Hallo und hier die Kontaktinfos falls mal jemand etwas von einem aroganten Kotzbrocken machen lassen will:

Christian Werner
EWS Solingen
Tel:  0212/13685
Fax: 0212/10969

info@ews-solingen.de
http://www.ews-solingen.de

Auch hier zu finden als Benutzer EWS. Vielleicht hat ja schon jemand Erfehrungen. Wäre gespannt!


----------



## Flinn (2 November 2003)

*Tolle Beiträge -> Glückwunsch!*



			
				Gast schrieb:
			
		

> ...sonst lernt die CNC noch fliegen...





			
				Gast schrieb:
			
		

> ...von einem aroganten Kotzbrocken...



Herr Werner,
Herzlichen Glückwunsch zu den obigen Beiträgen. Solche konstruktiven Beiträge werden immer gerne in einem Forum gesehen.
mfG
Flinn


----------



## Anonymous (2 November 2003)

Hi Leute

hier sind wirklich ne Menge an Spinner und Idioten im Forum.
Nur wenn man hier seine Meinung sagt das man von Dingen wo man so wenig Ahnung hat besser die Finger lassen soll.
Man merkt doch schon an den ersten zwei Fragen zB. "ich hab ein 10A und ein 30A Netzteil " das der gute Mann überhaupt keine Ahnung hat.
Und Ihr anderen macht euch über solche Dinge überhaut keine Gedanken.

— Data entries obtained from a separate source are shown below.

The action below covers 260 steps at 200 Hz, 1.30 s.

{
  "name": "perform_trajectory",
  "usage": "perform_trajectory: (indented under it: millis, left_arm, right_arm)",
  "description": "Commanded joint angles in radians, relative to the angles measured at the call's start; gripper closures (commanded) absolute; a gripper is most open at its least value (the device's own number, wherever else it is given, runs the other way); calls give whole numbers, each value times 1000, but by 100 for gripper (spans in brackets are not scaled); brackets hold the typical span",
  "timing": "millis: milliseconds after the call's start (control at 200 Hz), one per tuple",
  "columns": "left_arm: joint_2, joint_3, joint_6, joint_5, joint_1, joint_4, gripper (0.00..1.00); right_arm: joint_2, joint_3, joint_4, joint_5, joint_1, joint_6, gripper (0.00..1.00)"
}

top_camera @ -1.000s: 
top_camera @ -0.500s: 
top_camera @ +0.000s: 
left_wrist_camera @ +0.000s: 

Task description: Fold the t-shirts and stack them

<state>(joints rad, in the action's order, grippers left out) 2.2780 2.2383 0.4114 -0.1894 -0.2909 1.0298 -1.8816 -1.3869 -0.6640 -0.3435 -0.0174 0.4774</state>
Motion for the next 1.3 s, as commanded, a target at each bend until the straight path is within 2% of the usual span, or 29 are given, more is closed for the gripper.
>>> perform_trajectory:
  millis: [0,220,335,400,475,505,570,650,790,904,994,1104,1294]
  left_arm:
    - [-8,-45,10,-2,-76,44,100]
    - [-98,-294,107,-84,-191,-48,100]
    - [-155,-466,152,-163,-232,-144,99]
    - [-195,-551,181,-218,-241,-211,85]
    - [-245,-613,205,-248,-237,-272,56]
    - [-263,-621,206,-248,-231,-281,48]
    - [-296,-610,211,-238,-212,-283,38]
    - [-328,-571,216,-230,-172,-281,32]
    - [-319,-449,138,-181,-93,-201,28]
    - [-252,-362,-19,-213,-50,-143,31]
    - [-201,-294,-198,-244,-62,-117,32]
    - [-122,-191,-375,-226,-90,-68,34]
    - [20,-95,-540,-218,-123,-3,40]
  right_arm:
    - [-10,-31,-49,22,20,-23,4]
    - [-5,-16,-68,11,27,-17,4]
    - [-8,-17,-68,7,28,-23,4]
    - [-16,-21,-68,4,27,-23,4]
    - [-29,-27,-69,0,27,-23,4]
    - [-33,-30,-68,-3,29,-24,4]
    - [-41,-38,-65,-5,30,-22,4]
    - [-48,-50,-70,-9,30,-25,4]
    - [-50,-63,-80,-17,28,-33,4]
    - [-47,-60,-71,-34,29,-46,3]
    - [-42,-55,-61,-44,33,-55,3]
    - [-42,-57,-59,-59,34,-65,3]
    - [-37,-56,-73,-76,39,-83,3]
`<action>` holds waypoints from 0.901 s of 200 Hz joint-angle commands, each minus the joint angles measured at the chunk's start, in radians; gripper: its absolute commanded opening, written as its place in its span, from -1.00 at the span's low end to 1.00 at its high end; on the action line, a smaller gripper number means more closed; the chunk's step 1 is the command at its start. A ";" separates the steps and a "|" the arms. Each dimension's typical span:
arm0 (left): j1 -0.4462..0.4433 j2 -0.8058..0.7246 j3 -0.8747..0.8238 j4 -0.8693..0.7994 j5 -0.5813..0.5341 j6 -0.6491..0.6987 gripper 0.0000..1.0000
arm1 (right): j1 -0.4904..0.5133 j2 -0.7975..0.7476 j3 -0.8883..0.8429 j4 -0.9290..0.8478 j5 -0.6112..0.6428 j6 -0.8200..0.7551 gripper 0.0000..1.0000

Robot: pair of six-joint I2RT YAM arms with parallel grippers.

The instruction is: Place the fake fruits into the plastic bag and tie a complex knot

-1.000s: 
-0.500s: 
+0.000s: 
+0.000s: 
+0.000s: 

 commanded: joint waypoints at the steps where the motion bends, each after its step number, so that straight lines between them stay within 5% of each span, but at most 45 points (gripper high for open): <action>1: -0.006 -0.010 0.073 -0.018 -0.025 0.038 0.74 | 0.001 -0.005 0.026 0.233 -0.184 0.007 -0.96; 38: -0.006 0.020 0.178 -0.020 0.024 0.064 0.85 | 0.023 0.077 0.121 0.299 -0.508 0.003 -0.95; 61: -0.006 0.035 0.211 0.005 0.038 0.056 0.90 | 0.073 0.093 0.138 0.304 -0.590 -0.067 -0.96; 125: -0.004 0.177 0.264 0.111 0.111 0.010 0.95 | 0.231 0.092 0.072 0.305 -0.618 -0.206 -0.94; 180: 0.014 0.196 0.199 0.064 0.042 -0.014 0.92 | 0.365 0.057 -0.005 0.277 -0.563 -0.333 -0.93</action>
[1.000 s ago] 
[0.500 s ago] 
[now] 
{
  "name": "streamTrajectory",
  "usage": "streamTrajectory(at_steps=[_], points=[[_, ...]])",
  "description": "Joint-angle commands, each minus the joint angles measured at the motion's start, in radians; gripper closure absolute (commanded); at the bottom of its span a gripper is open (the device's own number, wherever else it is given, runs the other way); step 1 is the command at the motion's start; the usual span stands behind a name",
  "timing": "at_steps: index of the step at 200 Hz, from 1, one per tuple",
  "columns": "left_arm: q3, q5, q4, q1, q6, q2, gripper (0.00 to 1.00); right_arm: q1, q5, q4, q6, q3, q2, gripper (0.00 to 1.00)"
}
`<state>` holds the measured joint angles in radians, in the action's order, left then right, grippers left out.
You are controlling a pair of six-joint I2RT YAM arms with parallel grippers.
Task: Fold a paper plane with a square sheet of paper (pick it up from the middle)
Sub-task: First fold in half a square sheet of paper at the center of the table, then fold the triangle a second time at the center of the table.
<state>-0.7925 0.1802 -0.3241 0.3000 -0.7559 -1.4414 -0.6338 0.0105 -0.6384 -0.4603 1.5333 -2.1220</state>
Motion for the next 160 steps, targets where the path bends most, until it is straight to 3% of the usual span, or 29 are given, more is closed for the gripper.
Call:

Das beste sind dann immer die Feiglinge die als "Gast" oder anderen Namen Ihre Sprüche schreiben.
Also die Adresse die unser Feigling hier geschrieben hat stimmt.
und damit Ihr mich auch noch Mobil erreichen könnt hier noch meine 
Mobil -Nr. 0172/3164869

Mit freundlichen Grüßen

Christian Werner

EWS Elektrotechnik GmbH


----------



## sps-concept (2 November 2003)

**g**

Hallo Christian,

denkste ernsthaft da ruft jemand an? *löl* An deiner Stelle würde ich mir mal die Art überlegen mit der du hier die Leute vollballerst. Dann bleiben auch die anderen sachlich

MfG
André Räppel


----------



## Anonymous (2 November 2003)

Hi Andre

Erkläre mir doch mal was an meinem Kommentar so schlimm ist damit auch ich es verstehe.


mfg

Christian Werner


----------



## Anonymous (2 November 2003)

Hi Leute

was geht denn hier ab??? 
Eigentlich hat hier doch keiner was schlimmes geschrieben oder darf
man hier im Forum nicht seine Meinung sagen ohne dafür dumme Sprüche zu bekommen??????


netten Gruß

Dirk

PS. An unseren Admin den Beitrag von unserem Gast sollte man löschen


----------



## sps-concept (2 November 2003)

*Beitrag*

Hallo Christian,

les dir einfach die Beitrage nochmal mit Verstand durch. Bissel provokativ isses doch, oder? Dann brauchste dich nich über das Echo wundern. 


....an Deiner Stelle würde ich die Finger von Sachen lassen wovon Du keine Ahnung hast....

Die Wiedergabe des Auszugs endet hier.